The shocking bloodshed in Bondi was the easily foreseeable end result of two years of failing to push back against escalating anti-Semitism. Jewish-Australians are right to boo Labor politicians who turn up for photo-ops at Bondi memorials. Especially Minister for Home Affairs Tony Burke. It was supposed to be his job, after all, to respond to prospective terror threats.
Yet, in the face of a clear terrorist incitement to anti-Semitic violence, Burke did nothing. For years, the Al Madina Dawah Centre in Sydney has been exposed as a nest of particularly poisonous anti-Semitic hate preachers. Yet, incredibly, authorities declared, ‘nothing to see here’.
Except that, as we see now, there was very much something dark and dangerous to see.
Bondi terror suspect Naveed Akram had links to Islamic State through connections he made as a follower of radical jihadist preacher Wissam Haddad, notorious for indoctrinating young people through his Bankstown prayer space, the Al Madina Dawah Centre.
The then-17-year-old Akram, who was known to ASIO but apparently not closely monitored, can be seen in videos in 2019 proselytising and handing out pamphlets for the Street Dawah Movement associated with Haddad and other extremists.
Pulling the strings of the murderer of 16 Jewish Australians was notorious hate-preacher Wissam Hassad.
Wissam Haddad was earlier this year found to have knowingly breached racial hatred laws in a series of lectures and sermons that asserted Jews were “vile” and “treacherous” people. He has previously boasted of his friendship with Australian terrorists Mohamed Elomar and Khaled Sharrouf, both reportedly killed fighting for Islamic State.
Convicted terrorist Abdul Nacer Benbrika, who spent 18 years in jail for terrorism offences, met Haddad just days after his post-sentence supervision restrictions were lifted.
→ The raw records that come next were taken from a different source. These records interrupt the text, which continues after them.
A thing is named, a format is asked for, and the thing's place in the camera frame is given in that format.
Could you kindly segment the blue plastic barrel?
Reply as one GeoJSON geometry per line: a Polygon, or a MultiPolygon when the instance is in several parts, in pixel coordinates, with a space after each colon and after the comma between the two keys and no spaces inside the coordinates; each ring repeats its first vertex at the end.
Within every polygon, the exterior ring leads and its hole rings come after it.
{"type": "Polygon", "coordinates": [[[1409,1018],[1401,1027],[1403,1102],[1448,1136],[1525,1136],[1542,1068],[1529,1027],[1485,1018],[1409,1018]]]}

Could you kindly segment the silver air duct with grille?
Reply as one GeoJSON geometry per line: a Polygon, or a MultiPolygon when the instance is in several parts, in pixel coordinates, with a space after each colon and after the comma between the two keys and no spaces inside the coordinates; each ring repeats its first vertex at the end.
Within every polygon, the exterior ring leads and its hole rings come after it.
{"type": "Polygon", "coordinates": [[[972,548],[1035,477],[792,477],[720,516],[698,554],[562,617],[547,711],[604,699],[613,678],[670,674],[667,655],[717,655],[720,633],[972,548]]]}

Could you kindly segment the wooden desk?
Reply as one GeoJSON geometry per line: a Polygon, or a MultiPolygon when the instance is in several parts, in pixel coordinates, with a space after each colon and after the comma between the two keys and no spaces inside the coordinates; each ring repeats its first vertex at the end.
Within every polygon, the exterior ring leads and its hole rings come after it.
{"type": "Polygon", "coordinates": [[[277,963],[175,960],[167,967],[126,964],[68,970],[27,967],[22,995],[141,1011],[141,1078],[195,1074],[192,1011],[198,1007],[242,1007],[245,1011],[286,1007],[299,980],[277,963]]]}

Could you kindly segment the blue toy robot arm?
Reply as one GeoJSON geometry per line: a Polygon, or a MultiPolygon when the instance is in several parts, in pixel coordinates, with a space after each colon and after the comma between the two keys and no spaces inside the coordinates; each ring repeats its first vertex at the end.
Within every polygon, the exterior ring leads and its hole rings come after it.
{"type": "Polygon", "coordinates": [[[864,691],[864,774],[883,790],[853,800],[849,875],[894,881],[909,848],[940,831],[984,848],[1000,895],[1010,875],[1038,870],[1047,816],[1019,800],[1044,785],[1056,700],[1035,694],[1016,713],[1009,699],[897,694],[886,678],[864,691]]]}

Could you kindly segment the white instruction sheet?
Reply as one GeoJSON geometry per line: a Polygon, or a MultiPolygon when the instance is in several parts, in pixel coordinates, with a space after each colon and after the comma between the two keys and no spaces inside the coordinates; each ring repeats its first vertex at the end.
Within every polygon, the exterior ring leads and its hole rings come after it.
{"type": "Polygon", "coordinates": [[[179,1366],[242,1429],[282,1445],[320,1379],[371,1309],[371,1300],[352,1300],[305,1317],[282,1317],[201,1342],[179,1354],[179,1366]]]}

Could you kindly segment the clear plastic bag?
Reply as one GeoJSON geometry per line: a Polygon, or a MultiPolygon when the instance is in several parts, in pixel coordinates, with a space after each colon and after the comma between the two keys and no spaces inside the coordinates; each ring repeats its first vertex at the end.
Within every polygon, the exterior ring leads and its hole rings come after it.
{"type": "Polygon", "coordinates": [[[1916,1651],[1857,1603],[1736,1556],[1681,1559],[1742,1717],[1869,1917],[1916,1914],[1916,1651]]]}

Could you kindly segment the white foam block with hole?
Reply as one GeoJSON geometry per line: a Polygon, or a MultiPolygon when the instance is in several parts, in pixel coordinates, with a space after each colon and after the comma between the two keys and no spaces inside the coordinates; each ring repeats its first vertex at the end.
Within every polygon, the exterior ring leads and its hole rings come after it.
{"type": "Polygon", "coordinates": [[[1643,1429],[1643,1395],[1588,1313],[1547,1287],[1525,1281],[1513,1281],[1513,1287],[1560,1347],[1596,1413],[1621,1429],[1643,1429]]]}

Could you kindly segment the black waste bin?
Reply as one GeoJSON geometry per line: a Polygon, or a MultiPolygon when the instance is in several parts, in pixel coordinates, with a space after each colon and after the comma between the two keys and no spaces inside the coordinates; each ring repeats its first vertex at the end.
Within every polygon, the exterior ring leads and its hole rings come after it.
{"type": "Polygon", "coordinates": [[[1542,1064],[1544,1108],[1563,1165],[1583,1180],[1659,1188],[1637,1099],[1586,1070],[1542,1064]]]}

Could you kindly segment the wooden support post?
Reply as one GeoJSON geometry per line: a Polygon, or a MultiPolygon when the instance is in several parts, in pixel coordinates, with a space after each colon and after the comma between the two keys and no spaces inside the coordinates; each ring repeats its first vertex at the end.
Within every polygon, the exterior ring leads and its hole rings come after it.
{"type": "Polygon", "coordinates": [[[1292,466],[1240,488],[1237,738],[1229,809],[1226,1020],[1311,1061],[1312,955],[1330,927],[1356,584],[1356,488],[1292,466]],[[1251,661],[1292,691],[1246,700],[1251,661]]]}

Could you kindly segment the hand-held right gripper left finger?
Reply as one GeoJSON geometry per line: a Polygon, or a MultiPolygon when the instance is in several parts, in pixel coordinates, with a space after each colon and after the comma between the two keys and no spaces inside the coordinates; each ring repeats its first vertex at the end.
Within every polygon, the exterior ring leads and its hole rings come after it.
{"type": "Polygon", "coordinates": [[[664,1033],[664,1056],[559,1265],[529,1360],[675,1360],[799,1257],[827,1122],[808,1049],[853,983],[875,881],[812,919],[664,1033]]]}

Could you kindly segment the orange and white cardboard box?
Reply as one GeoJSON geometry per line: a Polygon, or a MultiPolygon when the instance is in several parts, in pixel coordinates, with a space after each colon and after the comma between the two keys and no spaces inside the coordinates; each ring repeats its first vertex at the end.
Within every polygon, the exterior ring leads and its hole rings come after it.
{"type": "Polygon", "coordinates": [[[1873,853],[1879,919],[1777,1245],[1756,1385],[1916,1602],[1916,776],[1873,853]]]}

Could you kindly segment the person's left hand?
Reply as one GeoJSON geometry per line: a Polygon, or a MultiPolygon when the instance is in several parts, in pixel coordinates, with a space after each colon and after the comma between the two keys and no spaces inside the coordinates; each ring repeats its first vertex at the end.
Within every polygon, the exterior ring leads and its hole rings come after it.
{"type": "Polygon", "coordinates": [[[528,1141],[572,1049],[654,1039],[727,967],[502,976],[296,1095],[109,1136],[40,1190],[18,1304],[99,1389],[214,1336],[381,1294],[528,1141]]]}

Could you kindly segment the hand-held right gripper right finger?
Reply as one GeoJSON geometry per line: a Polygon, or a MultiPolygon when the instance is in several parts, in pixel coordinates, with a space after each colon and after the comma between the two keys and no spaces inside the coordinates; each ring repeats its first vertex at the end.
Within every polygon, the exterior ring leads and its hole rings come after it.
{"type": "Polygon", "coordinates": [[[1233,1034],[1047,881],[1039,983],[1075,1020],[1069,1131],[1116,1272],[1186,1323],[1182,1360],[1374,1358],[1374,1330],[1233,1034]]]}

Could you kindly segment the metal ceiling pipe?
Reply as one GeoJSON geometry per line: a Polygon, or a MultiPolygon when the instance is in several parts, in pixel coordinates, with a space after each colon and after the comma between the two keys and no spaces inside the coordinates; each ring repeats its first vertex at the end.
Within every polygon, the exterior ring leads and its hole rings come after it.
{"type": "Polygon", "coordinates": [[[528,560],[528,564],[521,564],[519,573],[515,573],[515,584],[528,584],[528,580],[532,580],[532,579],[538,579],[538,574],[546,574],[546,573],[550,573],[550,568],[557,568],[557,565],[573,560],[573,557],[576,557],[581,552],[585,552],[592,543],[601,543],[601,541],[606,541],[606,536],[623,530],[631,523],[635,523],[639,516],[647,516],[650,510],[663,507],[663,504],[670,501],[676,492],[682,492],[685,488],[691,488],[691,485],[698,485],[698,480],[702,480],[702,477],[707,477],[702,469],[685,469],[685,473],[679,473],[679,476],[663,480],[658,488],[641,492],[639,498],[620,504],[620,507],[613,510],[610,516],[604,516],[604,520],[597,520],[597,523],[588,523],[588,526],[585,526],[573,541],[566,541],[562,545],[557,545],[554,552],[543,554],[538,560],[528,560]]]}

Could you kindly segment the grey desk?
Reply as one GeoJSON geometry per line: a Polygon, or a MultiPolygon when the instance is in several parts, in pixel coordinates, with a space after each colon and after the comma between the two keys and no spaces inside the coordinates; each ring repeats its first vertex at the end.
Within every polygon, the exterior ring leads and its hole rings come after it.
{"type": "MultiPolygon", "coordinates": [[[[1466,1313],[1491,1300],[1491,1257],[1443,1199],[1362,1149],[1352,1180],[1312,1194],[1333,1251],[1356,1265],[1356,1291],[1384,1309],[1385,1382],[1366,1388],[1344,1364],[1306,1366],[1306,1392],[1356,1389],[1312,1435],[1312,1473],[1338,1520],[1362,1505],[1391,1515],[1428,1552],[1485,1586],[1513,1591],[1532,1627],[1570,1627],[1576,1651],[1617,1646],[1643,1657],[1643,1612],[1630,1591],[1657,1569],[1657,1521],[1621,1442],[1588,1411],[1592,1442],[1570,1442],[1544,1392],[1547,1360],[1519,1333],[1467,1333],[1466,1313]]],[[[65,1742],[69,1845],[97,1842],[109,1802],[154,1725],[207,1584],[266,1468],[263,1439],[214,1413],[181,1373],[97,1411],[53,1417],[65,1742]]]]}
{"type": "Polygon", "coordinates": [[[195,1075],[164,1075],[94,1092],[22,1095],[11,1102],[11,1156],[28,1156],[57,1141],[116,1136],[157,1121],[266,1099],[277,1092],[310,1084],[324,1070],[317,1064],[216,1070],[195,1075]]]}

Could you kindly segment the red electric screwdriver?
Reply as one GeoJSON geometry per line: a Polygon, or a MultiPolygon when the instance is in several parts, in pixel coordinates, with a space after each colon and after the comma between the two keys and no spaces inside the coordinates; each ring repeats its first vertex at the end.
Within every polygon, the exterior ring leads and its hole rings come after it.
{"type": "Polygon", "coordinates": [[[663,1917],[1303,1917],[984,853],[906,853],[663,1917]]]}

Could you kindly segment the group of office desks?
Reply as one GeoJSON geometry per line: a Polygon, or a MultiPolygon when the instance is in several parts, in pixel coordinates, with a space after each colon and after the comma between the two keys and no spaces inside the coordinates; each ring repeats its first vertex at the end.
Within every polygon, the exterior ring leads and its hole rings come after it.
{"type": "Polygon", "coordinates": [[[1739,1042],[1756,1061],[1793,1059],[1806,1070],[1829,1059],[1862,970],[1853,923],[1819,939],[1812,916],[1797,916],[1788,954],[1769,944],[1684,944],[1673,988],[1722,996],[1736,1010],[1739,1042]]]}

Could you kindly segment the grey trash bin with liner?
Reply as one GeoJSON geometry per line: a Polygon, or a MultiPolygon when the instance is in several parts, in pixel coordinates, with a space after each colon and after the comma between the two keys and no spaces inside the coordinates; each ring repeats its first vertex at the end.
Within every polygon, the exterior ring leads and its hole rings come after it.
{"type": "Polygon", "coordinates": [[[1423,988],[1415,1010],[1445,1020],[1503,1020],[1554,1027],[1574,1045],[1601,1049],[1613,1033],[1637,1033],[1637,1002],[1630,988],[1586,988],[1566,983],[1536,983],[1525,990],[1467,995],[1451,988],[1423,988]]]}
It was left to Jewish Australians, though, to take civil action against Haddad. When NSW police and the Australian Federal Police investigated his anti-Jewish sermons, they rhetorically hid behind their police cars and declined to lay charges. It was civil action by the Executive Council of Australian Jewry which led to the above finding.
Late on Monday, the Al Madina Dawah issued a statement “clarifying” that Haddad, also known as Ustadh Abu Ousayd, no longer had any role in the Al Madina Group other than “occasional invitations as a guest speaker, including delivering lectures and, at times, Friday sermons”.
So, he still has a role there, after all.
Funny, though, how all those Islamic State associations just kept cropping up at this place.
Just weeks after Akram appeared in the Street Dawah videos in mid-2019, police arrested several associates of the group, including his friend Isaac El Matari, an Islamic State operative and a self-declared Australian commander of the group.
Despite Akram’s known relationship with El Matari, authorities appear to have concluded he was not an active or high risk member of the group.
El Matari is serving a seven-year prison sentence after plotting an insurgency, attempting to recruit followers, seeking to acquire firearms and rehearsing speeches in preparation for possible travel to Afghanistan.
He had returned to Australia from Lebanon in 2018 after serving nine months in prison overseas for attempting to join Islamic State.
Why was he even allowed back here? Just cancel his passport and lock him out. Him and every other jihadi who flocked to their ‘caliphate’.
Instead, Tony Burke conspired in secret to smuggle them back in.
Now he has the cheek to turn up to vigils for the victims of his appalling failure to tackle this anti-Semitic hate.